To a Land Unknown review – Palestinian migrants face tough choices in taut Athens-set thriller
Cousins Chatila (Mahmoud Bakri) and Reda (Aram Sabbah) don't have the luxury of morality. Undocumented Palestinian refugees living hand to mouth in Athens, they subsist on what they can scrape from petty crimes. Chatila has a plan – to save enough to reach Germany, where they will open a cafe. Reda, meanwhile, has a drug habit. Clean for a month, his addiction continues to get in the way of his view of the future. Clinging to his smarter, stronger cousin, Reda asks again to hear about the cafe, like a kid pleading for a bedtime story.
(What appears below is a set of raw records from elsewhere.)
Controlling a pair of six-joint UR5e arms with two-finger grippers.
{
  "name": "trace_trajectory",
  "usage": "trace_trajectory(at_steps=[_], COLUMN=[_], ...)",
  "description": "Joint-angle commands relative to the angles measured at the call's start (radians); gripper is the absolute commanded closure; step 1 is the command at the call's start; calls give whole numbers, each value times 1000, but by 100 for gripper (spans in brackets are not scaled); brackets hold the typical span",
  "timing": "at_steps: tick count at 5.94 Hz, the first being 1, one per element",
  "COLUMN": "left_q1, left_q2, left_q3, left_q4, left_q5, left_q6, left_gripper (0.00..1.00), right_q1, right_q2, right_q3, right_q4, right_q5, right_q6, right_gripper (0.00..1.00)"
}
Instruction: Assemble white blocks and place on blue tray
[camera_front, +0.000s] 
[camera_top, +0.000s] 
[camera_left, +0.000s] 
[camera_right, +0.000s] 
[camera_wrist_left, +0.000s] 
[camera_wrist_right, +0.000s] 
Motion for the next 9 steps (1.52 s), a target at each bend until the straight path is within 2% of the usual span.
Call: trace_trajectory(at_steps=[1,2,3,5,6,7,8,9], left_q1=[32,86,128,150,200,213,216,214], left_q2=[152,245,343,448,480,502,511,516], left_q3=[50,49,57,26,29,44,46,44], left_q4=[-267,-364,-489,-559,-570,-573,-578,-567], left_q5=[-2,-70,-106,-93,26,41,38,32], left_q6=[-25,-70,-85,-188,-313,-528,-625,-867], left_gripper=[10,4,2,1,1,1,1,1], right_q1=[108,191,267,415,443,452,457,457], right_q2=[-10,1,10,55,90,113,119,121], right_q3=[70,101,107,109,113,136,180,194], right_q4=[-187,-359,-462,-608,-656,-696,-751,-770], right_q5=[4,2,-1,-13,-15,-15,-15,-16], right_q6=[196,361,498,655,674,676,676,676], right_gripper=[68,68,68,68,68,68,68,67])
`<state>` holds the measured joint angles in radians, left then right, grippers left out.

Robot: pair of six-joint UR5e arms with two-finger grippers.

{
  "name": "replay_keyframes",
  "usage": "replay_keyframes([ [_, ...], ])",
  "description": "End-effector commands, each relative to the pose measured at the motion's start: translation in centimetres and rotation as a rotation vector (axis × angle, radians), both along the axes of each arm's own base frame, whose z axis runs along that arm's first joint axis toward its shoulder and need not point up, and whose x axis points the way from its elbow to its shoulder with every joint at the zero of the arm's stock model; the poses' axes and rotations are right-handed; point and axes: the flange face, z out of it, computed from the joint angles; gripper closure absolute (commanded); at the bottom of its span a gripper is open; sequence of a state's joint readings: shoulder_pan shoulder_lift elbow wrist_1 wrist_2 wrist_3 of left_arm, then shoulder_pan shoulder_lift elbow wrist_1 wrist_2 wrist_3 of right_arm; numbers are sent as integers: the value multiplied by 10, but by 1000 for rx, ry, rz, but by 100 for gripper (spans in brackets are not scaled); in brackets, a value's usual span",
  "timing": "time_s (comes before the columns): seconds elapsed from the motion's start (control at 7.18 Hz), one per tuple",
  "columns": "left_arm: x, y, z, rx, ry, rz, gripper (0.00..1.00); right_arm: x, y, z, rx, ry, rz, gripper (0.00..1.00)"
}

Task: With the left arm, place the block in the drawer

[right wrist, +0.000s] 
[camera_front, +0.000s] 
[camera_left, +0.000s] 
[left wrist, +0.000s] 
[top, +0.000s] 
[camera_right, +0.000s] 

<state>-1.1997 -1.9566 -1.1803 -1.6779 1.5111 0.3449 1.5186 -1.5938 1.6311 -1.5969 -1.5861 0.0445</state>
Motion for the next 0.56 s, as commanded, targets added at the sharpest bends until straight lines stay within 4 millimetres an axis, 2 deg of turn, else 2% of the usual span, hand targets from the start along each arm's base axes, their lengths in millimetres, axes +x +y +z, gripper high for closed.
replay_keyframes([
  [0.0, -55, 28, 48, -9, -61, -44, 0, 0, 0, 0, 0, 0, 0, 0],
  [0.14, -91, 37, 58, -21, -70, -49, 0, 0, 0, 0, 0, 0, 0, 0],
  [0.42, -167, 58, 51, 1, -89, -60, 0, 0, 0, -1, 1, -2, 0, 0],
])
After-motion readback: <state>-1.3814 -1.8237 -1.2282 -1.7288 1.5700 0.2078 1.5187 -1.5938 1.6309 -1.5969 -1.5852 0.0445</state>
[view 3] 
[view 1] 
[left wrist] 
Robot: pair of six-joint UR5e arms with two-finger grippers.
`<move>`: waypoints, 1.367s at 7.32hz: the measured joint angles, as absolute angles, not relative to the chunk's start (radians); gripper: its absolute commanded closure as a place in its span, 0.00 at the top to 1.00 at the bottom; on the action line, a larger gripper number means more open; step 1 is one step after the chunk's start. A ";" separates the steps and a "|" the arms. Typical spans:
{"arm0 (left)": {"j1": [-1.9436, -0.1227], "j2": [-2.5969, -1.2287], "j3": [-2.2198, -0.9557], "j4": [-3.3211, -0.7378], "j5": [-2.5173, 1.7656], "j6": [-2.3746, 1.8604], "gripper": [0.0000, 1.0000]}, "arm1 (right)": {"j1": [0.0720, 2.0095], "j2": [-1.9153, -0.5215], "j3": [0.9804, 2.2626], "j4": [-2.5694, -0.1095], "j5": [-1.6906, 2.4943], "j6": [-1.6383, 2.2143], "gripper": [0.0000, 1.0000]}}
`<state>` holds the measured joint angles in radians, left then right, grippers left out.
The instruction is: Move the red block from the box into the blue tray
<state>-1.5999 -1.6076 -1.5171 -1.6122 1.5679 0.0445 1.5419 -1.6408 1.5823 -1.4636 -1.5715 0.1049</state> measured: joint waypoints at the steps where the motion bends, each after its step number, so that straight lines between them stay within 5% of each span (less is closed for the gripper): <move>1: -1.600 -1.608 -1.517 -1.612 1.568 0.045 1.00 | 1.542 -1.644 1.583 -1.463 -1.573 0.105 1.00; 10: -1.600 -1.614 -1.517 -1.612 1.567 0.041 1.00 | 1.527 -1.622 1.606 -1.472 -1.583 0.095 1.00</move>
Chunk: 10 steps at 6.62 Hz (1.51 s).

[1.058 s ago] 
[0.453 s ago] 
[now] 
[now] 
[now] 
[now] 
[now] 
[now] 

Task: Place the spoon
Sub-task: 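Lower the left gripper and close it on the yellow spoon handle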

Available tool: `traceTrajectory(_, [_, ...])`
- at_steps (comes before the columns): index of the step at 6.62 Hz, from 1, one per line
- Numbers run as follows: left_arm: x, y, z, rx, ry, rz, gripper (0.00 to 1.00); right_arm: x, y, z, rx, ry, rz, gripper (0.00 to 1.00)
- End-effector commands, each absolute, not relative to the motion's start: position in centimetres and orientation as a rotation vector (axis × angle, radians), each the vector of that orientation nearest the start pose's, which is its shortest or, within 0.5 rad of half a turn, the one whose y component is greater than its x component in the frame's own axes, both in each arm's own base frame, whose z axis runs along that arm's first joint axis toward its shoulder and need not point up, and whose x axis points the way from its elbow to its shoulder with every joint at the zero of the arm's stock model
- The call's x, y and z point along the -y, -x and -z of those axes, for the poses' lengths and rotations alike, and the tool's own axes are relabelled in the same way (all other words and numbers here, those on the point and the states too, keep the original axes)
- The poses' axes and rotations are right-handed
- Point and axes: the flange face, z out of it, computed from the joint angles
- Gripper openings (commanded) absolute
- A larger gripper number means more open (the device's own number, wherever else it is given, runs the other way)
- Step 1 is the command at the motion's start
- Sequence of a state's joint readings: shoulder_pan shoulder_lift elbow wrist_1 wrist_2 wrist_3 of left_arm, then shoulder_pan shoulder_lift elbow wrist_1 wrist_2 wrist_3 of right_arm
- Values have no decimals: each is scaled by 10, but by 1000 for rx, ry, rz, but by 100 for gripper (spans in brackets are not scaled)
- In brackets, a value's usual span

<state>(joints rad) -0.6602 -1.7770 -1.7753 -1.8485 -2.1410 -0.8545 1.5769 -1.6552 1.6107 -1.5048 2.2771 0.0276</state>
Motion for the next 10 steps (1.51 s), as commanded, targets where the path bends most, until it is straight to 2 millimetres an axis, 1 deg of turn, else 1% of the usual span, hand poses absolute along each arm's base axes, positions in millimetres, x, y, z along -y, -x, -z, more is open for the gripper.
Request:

When a scheme to make money backfires, Chatila snatches opportunity from the jaws of disappointment and comes up with a plan to earn enough to escape Athens. But it's a plan that comes with a considerable cost, both to the desperate victims Chatila plans to target and to the cousins, who have to live with themselves afterwards.
Mahdi Fleifel's taut thriller, which plays out predominantly in Arabic and English, has something of the ragged outlaw urgency of Midnight Cowboy. The hard-scrabble gutter existence is vividly captured by a restless, questioning camera, but we learn the most from Bakri's superb performance, as he wrestles with guilt over what he has become.